Si je devais prodiguer un conseil à n’importe qui aujourd’hui, ce serait de prendre le maximum de sensation et d’aller les chercher ! Au début, c’est vraiment dur de commencer la planche à voile… C’est beaucoup de chutes, des maux partout dans le corps après les entraînements ! Mais il faut continuer et, comme on le dit en équitation, il faut remonter à cheval direct. Quel que soit le niveau que tu as en planche à voile, la chute fait partie de l’équation. Il faut persévérer. Parce que le sport en vaut la chandelle, notamment au niveau des images et des sensations. C’est ce qui est le plus magique, pouvoir glisser dans des endroits de fou !

Par exemple, j’ai adoré une étape au Portugal. Il y avait un vent dantesque, quarante à quarante-cinq nœuds de vent tous les jours. J’adore ces conditions, c’est là que je me sens le mieux : vitesse et vagues ! Un très chouette spot. J’ai eu beaucoup de belles sensations au Danemark et en Afrique du Sud. Il y a un charme particulier qui s’y dégage pour naviguer. Sans oublier Raiatea en Polynésie… Les couleurs te prennent aux tripes, c’est difficile de ne pas être subjuguer pas l’ambiance, l’endroit, les gens… Puis, bien sûr, la maison : mon « home spot » c’est Poé, que je connais par cœur.

Mon prochain défi sportif ? J’en ai plein ! Déjà, reprendre le windsurf plus régulièrement et plus spontanément.
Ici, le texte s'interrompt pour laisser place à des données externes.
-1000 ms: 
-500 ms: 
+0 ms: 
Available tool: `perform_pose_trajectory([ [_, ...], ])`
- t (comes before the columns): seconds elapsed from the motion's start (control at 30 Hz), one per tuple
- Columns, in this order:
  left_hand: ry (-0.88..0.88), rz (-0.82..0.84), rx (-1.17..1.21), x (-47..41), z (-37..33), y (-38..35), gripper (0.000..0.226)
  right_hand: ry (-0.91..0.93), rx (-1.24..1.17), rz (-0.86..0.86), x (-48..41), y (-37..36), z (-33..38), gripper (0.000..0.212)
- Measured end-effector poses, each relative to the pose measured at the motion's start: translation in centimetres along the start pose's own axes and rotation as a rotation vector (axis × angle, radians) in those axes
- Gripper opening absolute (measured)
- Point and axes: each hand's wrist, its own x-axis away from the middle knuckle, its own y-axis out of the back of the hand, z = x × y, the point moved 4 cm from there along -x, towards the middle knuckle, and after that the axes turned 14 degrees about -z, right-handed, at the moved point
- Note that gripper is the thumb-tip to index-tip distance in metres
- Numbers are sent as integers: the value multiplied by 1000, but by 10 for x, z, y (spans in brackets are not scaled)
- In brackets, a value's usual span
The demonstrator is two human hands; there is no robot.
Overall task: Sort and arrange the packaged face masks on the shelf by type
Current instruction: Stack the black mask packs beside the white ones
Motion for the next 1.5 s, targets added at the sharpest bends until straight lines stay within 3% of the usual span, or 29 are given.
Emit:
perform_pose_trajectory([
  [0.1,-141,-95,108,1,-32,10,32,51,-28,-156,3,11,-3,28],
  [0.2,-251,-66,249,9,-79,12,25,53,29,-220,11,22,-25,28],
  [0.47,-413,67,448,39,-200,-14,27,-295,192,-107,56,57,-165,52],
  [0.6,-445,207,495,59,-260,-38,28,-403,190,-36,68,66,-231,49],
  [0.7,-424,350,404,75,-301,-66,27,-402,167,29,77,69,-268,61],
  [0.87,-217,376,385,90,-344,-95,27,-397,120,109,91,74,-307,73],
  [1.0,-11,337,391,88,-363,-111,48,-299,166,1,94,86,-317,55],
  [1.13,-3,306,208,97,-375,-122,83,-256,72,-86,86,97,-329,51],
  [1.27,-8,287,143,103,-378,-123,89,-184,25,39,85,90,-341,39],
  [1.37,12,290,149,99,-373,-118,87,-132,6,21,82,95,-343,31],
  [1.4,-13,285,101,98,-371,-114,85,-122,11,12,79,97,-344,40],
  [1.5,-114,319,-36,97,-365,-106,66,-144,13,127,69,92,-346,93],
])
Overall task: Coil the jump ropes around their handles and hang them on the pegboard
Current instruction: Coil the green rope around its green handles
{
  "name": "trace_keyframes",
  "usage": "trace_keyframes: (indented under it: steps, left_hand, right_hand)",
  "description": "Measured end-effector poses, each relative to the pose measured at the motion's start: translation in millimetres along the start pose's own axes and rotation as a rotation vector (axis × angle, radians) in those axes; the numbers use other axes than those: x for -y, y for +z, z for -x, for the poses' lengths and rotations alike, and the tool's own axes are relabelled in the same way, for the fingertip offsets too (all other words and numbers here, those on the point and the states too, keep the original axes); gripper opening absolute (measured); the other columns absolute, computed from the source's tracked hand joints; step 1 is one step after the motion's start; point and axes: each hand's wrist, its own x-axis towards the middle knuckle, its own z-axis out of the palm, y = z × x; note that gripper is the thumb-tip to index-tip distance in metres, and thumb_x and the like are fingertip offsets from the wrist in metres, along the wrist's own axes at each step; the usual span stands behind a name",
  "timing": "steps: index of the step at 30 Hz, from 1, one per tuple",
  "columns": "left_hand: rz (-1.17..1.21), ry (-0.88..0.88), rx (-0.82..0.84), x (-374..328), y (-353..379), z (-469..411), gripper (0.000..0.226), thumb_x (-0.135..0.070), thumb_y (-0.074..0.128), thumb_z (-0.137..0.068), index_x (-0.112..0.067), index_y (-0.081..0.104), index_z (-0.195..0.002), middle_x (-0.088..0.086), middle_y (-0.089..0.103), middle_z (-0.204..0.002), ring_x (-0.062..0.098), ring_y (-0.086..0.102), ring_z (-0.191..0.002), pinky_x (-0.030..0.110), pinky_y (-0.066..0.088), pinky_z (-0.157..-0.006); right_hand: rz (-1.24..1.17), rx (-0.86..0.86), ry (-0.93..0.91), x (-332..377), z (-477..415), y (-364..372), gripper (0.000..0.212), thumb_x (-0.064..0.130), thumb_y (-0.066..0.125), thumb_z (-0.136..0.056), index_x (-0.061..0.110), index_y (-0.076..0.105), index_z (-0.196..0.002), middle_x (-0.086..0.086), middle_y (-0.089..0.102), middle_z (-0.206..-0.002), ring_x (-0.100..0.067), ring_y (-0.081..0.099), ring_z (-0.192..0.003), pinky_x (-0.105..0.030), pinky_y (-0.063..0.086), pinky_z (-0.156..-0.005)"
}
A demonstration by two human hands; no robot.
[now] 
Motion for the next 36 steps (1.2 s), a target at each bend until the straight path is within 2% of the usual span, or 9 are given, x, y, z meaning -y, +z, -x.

Au-delà de ça, je me suis lancé de nombreux challenges : je me suis mise au squash en compétition, je fais de la régate toutes les semaines au CNC avec l’équipage de Guilty Pleasures. On projette peut-être de dépasser les frontières calédoniennes donc c’est beaucoup d’entrainements et d’investissement. J’ai une vie à mille à l’heure ! J’ai les entraînements fitness au F45 aussi, je suis prof de yoga, je me suis mise au golf… Je suis plus ouverte à découvrir d’autres sports et à essayer d’autres pratiques depuis que je ne suis plus que sur la planche à voile. En tant que sportif de haut niveau, on craint toujours de se blesser et de ne pas pouvoir faire une des étapes donc on se laisse moins l’opportunité de faire autre chose…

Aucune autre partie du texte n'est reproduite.